Closed betterze closed 3 years ago
We'll always need a set of candidate expressions so that their features can be ranked w.r.t. the similarity with the input image.
Prompt engineering can be cumbersome, but you can expect a decent performance boost even with some very simple constructions.
We're preparing another notebook that has the template sentences that we used during prompt engineering for ImageNet! Hope it'll help
@jongwook Thank you for your reply. I believe this notebook will be very helpful for the community.
For info, the notebook is available:
@woctezuma Thx a lot, the notebook is very helfpful.
You are welcome. It was a nice question of yours.
I have written a small app (no GPU though) to play with the zero-shot classifier: https://dry-taiga-80279.herokuapp.com/
@woctezuma I just try it, it works very well. Maybe add this to the CLIP main page, so other people can also use it. I believe a lot of people will kile it.
Thanks!
It is just a small app, no need to add it to the repo.
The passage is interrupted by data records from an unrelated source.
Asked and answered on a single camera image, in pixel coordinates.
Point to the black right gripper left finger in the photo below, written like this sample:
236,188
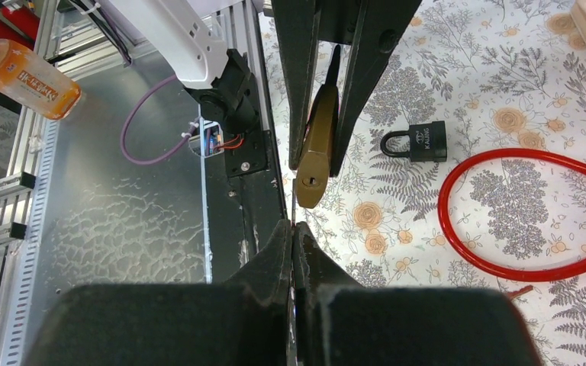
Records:
240,321

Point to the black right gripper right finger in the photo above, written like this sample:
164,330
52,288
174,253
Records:
340,322

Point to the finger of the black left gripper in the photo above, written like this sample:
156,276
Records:
377,31
297,27

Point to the brass padlock silver shackle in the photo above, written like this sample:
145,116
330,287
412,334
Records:
314,167

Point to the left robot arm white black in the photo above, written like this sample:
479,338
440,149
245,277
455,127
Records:
212,72

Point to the black padlock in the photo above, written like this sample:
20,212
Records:
427,142

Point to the floral table mat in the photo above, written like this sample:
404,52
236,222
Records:
500,74

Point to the orange drink bottle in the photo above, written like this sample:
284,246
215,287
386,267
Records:
30,80

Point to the aluminium frame rail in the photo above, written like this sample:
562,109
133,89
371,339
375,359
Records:
74,211
I have done it out of curiosity, and because it is slightly more user-friendly than a Colab notebook.
Dear OpenAI group,
Thank you for sharing with us this great work.
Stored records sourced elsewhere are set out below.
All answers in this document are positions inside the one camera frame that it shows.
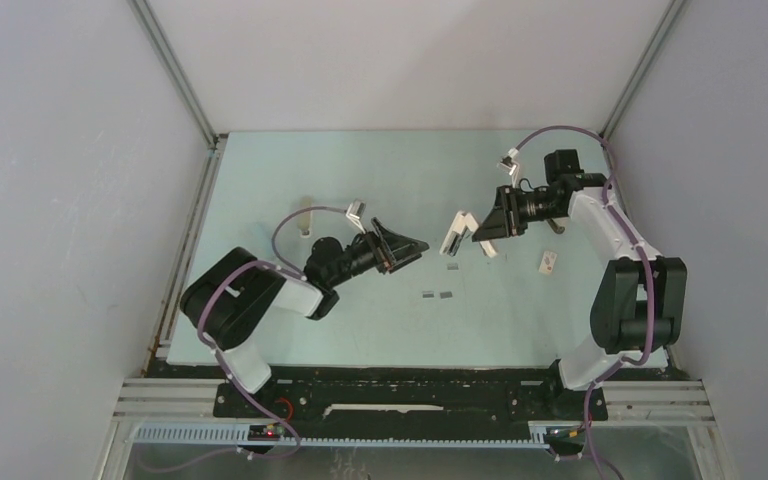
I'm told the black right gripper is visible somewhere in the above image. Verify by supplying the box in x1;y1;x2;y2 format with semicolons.
473;184;564;241

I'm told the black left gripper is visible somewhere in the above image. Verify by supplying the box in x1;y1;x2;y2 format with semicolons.
328;218;427;288

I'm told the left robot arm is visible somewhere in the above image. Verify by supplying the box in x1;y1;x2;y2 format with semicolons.
179;219;429;417

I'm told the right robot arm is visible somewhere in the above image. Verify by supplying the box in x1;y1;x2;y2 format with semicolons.
472;149;688;418

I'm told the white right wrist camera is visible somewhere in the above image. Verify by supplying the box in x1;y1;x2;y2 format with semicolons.
497;148;521;178

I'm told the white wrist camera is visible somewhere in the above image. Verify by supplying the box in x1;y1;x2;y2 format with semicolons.
345;199;366;234
497;148;521;178

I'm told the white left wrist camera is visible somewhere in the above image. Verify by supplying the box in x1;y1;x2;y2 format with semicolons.
345;199;366;234

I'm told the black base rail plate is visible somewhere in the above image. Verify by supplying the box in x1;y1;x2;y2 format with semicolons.
213;366;608;440

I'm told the grey cable duct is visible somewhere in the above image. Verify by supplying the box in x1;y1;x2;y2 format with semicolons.
131;422;548;449

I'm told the aluminium frame rail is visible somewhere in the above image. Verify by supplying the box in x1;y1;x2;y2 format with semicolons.
127;0;219;149
Is there a way to get the most relevant words for a given image? Similar to bag of words?
For example, given a face, it may output male/female, color of hair, simile or not smile. I understand it is possible to construct sentences like 'a smiling face', but there are a number of words and different way of combination. It is not easy to create a bank of sentences like this.
Thank you very much for your help.
Best Wishes,
Alex